TASK TO CARRY OUT: Determine the number of lines in the following entries that hold the word "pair". Give only that number.

Stored items from a collection:

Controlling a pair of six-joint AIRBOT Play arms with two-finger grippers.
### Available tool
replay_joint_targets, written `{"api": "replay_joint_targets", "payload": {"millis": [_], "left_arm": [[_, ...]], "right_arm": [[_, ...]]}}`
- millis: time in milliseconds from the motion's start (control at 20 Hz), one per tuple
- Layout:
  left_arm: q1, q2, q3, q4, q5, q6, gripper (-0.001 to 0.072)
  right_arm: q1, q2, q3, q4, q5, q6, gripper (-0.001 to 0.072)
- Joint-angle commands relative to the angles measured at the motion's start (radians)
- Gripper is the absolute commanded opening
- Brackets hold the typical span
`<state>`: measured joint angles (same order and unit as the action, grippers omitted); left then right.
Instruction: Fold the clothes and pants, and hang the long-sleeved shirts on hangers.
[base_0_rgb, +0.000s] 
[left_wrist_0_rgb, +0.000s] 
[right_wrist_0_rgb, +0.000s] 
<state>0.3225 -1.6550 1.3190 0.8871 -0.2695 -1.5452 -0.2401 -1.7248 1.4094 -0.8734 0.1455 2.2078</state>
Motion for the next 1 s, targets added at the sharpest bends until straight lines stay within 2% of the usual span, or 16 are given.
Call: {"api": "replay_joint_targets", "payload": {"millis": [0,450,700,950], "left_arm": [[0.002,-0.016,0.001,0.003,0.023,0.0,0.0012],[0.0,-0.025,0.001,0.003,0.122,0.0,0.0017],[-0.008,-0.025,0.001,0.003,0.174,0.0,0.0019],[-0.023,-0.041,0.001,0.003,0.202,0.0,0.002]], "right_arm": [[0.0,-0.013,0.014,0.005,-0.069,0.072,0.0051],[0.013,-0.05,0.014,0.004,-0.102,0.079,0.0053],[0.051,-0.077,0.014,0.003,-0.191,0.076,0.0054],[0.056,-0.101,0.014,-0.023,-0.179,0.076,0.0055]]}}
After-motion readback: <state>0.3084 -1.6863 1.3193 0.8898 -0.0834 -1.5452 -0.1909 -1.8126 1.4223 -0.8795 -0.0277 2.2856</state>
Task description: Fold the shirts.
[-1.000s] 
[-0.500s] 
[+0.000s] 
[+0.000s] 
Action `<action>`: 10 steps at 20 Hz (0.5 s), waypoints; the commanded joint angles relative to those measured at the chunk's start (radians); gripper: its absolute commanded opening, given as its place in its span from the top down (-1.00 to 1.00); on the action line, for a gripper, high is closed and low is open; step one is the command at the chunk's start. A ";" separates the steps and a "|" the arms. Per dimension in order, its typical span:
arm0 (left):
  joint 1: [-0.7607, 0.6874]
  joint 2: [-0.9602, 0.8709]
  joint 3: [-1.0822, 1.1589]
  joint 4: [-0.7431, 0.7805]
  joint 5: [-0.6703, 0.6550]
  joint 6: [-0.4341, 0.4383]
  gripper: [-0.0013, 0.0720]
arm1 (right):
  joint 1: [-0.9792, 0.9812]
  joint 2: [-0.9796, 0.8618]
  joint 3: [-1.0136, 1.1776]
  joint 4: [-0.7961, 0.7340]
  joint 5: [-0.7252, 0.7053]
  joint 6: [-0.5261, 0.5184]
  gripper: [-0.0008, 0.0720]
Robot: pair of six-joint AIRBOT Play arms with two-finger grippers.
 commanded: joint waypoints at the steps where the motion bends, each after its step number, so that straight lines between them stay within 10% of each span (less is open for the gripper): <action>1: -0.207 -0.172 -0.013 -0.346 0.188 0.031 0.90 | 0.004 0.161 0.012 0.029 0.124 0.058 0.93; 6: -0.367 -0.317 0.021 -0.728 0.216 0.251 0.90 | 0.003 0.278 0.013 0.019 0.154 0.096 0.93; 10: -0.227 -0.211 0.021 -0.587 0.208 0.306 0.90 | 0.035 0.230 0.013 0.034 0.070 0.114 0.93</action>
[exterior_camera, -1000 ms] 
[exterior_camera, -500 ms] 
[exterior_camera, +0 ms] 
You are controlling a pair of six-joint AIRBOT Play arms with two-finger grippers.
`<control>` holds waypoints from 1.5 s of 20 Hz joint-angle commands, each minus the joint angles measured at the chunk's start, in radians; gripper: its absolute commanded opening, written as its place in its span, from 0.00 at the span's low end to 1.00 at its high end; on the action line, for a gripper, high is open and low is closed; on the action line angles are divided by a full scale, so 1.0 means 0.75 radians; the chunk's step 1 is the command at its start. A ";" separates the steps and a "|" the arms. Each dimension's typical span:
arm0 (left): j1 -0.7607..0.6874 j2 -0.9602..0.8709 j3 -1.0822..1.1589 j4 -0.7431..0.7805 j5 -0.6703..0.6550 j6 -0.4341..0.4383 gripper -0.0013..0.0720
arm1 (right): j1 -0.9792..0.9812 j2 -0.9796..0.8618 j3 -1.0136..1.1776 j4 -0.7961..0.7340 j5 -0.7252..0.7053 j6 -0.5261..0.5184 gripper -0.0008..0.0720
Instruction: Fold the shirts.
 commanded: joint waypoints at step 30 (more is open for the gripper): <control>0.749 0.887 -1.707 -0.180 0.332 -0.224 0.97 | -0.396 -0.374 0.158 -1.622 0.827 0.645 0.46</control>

EXPECTED OUTPUT: 3